▸ **ABOUT THIS EXERCISE**
Instruction for the entries below: return the part that opens with the line containing "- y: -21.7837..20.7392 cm" and closes with the line containing "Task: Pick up", exactly, and no pictures.

PROVIDED RECORDS: Begin

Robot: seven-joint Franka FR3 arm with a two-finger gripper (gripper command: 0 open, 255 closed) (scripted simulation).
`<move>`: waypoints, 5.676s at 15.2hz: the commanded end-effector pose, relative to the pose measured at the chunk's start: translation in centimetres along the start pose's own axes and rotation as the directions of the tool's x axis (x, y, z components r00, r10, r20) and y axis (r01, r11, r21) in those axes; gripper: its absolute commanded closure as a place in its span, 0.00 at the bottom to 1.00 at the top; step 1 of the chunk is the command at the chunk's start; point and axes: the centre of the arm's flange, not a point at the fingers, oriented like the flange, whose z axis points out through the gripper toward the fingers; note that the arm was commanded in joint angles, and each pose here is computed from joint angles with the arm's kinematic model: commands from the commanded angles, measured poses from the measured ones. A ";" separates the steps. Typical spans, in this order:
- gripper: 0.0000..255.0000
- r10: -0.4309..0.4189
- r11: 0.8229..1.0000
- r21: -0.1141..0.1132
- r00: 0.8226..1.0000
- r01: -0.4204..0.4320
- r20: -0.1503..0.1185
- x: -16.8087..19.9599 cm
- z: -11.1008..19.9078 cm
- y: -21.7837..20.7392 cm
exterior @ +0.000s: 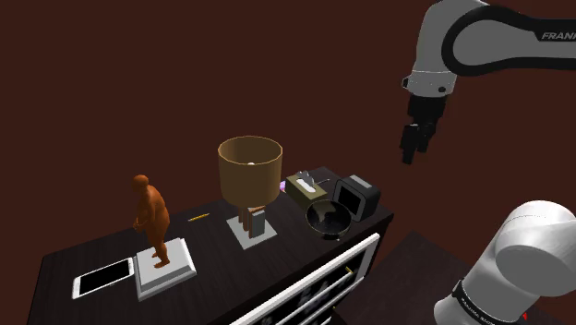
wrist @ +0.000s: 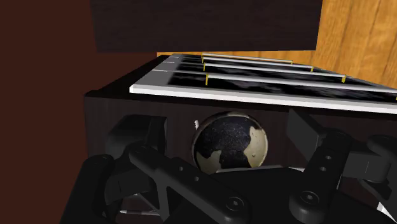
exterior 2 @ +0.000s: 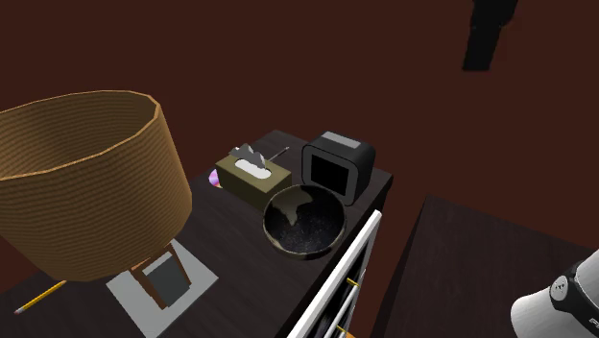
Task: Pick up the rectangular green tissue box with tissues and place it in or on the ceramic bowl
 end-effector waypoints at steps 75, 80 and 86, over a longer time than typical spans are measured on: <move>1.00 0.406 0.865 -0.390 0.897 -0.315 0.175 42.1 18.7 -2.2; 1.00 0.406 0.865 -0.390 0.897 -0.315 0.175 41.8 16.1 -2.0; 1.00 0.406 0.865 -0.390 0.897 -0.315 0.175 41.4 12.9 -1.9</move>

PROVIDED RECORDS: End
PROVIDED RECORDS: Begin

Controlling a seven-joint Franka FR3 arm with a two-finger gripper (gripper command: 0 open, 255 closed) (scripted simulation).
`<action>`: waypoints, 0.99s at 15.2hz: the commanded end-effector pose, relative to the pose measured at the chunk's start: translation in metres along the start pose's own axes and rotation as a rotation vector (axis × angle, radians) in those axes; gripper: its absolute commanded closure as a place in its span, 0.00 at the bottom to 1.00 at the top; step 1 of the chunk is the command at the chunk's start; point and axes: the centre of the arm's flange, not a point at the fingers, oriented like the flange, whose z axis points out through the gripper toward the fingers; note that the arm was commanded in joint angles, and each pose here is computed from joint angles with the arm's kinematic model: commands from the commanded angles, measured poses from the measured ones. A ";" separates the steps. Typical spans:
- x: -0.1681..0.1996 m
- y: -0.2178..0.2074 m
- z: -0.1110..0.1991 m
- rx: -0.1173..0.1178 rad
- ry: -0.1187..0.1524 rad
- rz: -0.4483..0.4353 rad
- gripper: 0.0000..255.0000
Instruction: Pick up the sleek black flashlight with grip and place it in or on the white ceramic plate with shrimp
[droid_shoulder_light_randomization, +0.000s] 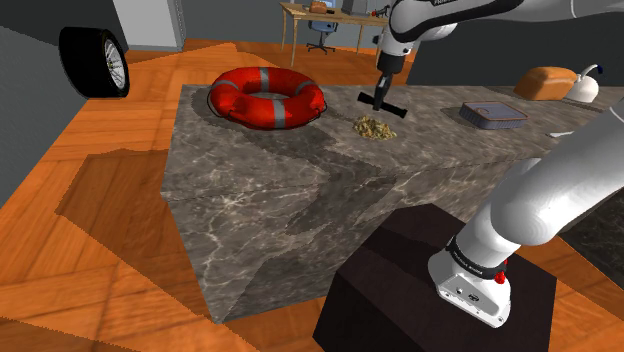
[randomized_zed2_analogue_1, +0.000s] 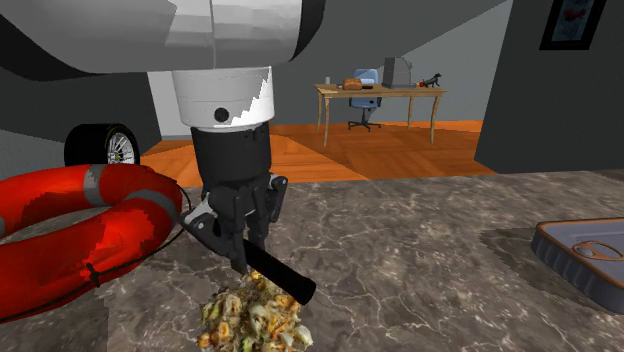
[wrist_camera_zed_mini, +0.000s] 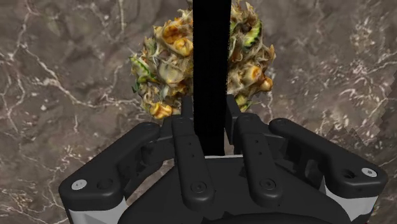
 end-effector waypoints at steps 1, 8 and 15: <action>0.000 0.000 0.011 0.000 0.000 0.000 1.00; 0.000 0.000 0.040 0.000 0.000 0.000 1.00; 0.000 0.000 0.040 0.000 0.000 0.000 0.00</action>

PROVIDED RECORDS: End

▸ **RESULT FOR THIS EXERCISE**
- y: -21.7837..20.7392 cm
exterior @ +0.000s: 
wrist @ +0.000s: 
exterior 2 @ +0.000s: 
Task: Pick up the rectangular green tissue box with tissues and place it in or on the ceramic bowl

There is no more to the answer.